_TASK_
Copy out every line of the data exactly; do not include the images.

_PROVIDED MATERIAL_
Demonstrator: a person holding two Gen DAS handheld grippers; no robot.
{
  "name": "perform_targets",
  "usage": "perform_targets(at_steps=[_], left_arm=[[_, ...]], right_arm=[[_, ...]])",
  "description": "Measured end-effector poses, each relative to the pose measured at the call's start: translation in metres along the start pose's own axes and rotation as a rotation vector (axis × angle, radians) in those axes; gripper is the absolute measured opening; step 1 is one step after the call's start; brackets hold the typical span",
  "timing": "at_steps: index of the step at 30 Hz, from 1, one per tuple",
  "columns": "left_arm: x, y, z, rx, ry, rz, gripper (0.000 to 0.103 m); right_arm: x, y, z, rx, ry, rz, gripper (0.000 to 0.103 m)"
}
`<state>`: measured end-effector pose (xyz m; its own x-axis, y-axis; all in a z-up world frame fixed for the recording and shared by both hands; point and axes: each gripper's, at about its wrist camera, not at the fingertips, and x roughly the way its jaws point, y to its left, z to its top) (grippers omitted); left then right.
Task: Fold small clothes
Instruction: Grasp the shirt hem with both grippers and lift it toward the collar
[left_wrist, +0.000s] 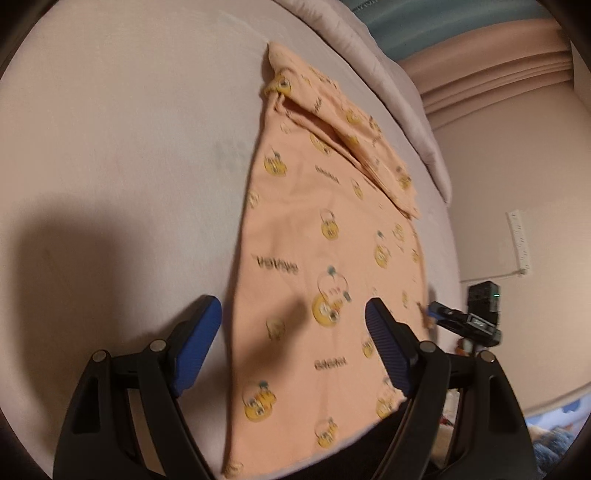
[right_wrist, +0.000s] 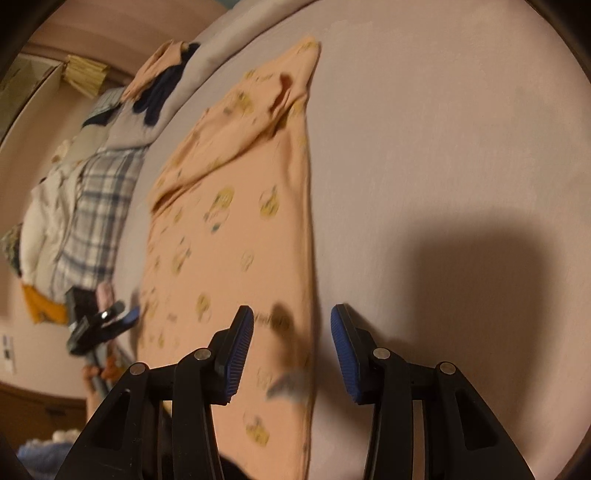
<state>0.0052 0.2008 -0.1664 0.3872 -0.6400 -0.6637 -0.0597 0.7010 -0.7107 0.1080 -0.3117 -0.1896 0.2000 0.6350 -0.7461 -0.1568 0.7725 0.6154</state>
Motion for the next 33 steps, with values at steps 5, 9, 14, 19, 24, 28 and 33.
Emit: perform_targets(at_steps=[5, 9, 14, 19, 24, 28, 33], left_arm=[[-0.001, 0.001, -0.013, -0.002, 0.065, -0.068, 0.080], [-0.003, -0.002, -0.024, 0.004, 0.118, -0.091, 0.080], [-0.003, -0.007, -0.035, 0.007, 0.154, -0.115, 0.078], [0.014, -0.020, -0.041, 0.046, 0.180, -0.071, 0.043], [0.015, -0.018, -0.046, 0.039, 0.167, -0.062, 0.019], [0.009, -0.013, -0.048, 0.009, 0.127, -0.107, 0.007], [0.002, -0.024, -0.043, 0.023, 0.086, -0.191, 0.005]], right_arm=[[0.005, 0.002, -0.021, -0.009, 0.081, 0.071, 0.043], [0.008, 0.008, -0.031, -0.023, 0.133, 0.098, 0.043], [0.013, 0.016, -0.039, -0.058, 0.173, 0.101, 0.043], [0.026, 0.038, -0.039, -0.155, 0.169, 0.054, 0.036], [0.024, 0.039, -0.039, -0.182, 0.161, 0.013, 0.014], [0.019, 0.037, -0.043, -0.190, 0.138, 0.019, 0.010], [0.010, 0.043, -0.041, -0.188, 0.071, 0.153, 0.009]])
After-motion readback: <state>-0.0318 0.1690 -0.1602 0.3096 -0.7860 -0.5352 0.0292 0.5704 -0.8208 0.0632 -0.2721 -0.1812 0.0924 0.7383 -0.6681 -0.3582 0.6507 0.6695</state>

_SOLUTION FOR THIS TASK_
Demonstrator: a person holding two Gen DAS handheld grippers; no robot.
{
  "name": "perform_targets",
  "usage": "perform_targets(at_steps=[_], left_arm=[[_, ...]], right_arm=[[_, ...]])",
  "description": "Measured end-effector poses, each relative to the pose measured at the call's start: translation in metres along the start pose's own axes and rotation as a rotation vector (axis × angle, radians) in those axes; gripper is the absolute measured opening; step 1 is one step after the call's start; brackets hold the typical span",
  "timing": "at_steps: index of the step at 30 Hz, from 1, one per tuple",
  "columns": "left_arm: x, y, z, rx, ry, rz, gripper (0.000 to 0.103 m); right_arm: x, y, z, rx, ry, rz, gripper (0.000 to 0.103 m)"
}
`<state>`: measured end-effector pose (xyz m; its own x-axis, y-axis; all in a z-up world frame fixed for the recording and shared by both hands; point and axes: each gripper's, at about its wrist camera, not at the fingertips, and x roughly the way its jaws point, y to its left, z to its top) (grippers omitted); left then right.
Task: Fold small clothes
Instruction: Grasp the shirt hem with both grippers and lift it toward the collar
[left_wrist, +0.000s] 
[right_wrist, +0.000s] 
<state>0.0052 0.2008 -0.1664 0.3872 -0.6400 -0.6637 -0.0597 0.7010 -0.7107 0.1080 -0.3117 -0.1896 0.2000 0.6350 -0.7461 -0.1568 0.7725 0.6154</state>
Motion for the next 33 steps, with values at steps 5, 9, 14, 19, 24, 28 and 33.
Emit: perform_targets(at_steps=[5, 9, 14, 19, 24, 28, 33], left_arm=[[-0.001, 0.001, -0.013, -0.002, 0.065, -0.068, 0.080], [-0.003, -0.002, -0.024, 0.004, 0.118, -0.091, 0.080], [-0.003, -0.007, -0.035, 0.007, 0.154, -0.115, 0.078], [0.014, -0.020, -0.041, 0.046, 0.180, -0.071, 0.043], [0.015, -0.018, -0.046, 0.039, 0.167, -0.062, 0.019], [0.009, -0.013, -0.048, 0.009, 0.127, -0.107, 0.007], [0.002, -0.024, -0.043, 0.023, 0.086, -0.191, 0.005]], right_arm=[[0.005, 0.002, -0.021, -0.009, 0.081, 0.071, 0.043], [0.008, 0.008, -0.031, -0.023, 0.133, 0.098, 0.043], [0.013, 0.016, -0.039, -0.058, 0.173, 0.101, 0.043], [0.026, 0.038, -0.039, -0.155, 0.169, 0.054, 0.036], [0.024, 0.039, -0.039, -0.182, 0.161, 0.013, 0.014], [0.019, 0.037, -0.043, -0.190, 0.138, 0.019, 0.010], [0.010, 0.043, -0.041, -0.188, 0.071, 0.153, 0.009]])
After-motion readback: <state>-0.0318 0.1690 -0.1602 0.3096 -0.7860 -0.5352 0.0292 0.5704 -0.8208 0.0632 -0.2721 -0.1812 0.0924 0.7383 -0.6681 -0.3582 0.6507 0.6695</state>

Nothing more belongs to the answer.